Ventura County Wine Trail: 2013 Food & Wine Challenge


Just outside the heart of Los Angeles sits Southern California’s very own Wine Country.  We often hear of areas such as Paso Robles, Santa Barbara, Temecula, and Malibu flourishing with tourists, but another area has begun to put itself on the Southern California Wine Country map, the Ventura County Wine Trail.  This trail spans from Malibu to Ojai, and includes nineteen local wineries, thirteen fine dining restaurants, and six conveniently located hotels to ensure nothing but the best wine tasting experience only miles outside of the city.
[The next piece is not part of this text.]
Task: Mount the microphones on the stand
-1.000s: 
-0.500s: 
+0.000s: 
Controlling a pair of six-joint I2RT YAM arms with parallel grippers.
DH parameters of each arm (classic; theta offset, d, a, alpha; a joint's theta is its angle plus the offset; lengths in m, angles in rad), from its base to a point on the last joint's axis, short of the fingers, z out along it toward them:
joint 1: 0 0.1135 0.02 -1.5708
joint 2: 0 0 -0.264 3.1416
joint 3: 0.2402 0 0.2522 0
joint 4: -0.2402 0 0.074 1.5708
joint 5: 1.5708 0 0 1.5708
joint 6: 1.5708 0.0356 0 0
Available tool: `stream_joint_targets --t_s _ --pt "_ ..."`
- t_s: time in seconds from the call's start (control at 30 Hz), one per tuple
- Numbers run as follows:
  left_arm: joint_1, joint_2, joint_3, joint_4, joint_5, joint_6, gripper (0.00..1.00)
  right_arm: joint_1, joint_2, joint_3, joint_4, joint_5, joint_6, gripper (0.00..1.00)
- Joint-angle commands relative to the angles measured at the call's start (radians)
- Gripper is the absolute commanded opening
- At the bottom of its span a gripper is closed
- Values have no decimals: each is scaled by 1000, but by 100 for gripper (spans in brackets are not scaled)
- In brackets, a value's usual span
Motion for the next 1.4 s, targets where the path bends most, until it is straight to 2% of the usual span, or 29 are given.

In an effort to bring this area into the mainstream eye the Ventura County Wine Trail has organized a local food and wine challenge that hosts both wineries and restaurants under one roof for a bit of friendly competition.  This year at the 2nd Annual Food & Wine challenge twelve wineries were teamed with twelve restaurants to create their perfect food and wine pairings to be served to a room of over 300 guests, including a panel of judges.  The judges took part in a blind tasting which included the following criteria: 


-taste & flavor (dish)

-creative use of ingredients (dish)

-taste & aroma (wine)

-balance (wine)

-synergy of interplay of food elements and wine (pairing)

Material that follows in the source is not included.